EXERCISE: Pull each line containing "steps" out of the listing below.

SOURCE DATA:
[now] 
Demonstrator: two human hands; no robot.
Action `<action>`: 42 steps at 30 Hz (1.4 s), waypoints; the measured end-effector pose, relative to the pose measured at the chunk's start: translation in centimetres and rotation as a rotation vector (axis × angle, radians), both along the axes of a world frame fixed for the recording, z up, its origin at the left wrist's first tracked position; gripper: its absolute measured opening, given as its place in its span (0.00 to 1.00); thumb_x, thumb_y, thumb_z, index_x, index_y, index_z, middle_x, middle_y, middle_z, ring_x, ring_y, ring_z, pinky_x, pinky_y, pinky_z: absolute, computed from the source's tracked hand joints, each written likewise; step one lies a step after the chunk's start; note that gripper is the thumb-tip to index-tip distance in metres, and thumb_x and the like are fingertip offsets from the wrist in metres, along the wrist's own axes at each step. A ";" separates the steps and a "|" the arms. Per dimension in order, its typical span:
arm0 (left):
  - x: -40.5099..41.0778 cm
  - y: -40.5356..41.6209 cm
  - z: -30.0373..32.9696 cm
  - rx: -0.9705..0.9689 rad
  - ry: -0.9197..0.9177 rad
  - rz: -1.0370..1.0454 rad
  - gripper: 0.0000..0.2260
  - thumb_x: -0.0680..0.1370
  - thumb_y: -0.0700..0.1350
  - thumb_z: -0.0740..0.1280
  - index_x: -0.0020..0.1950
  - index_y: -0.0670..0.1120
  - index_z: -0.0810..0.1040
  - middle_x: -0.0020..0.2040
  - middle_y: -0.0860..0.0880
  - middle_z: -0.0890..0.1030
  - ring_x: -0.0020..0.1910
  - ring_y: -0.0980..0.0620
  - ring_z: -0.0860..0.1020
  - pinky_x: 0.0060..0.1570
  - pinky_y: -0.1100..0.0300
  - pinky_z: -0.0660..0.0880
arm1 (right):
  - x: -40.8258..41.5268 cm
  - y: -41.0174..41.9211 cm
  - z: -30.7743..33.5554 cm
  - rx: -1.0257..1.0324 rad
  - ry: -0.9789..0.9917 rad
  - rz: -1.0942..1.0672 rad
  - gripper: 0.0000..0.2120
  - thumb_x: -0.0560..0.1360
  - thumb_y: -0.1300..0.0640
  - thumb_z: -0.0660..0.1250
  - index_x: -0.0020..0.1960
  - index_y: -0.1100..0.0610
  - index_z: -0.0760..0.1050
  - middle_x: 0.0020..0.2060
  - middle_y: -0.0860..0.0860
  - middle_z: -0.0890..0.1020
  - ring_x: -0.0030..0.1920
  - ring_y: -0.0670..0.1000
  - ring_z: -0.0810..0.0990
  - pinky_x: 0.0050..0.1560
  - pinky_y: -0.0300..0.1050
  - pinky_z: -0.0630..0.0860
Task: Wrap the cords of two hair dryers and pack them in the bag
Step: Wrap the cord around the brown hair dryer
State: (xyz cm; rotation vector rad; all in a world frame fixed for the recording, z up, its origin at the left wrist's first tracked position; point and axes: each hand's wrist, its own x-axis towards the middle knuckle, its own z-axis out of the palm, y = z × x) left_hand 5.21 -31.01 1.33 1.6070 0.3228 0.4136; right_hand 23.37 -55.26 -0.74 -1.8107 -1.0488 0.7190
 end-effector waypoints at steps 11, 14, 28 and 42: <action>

YOUR RESPONSE:
Action `<action>`: 42 steps at 30 Hz (1.4 s), waypoints; the measured end-effector pose, relative to the pose measured at the chunk's start: translation in centimetres and rotation as a rotation vector (axis × angle, radians), both along the axes of a world frame fixed for the recording, z up, its origin at the left wrist's first tracked position; gripper: its absolute measured opening, given as its place in its span (0.00 to 1.00); thumb_x, thumb_y, thumb_z, index_x, index_y, index_z, middle_x, middle_y, middle_z, ring_x, ring_y, ring_z, pinky_x, pinky_y, pinky_z: absolute, computed from the source's tracked hand joints, each written likewise; step one lies a step after the chunk's start; note that gripper is the thumb-tip to index-tip distance in metres, and thumb_x and the like are fingertip offsets from the wrist in metres, along the wrist's own axes at each step. A ";" separates the steps and a "|" the arms. Per dimension in order, its typical span:
 end-effector waypoints at steps 11, 14, 28 and 42: <action>

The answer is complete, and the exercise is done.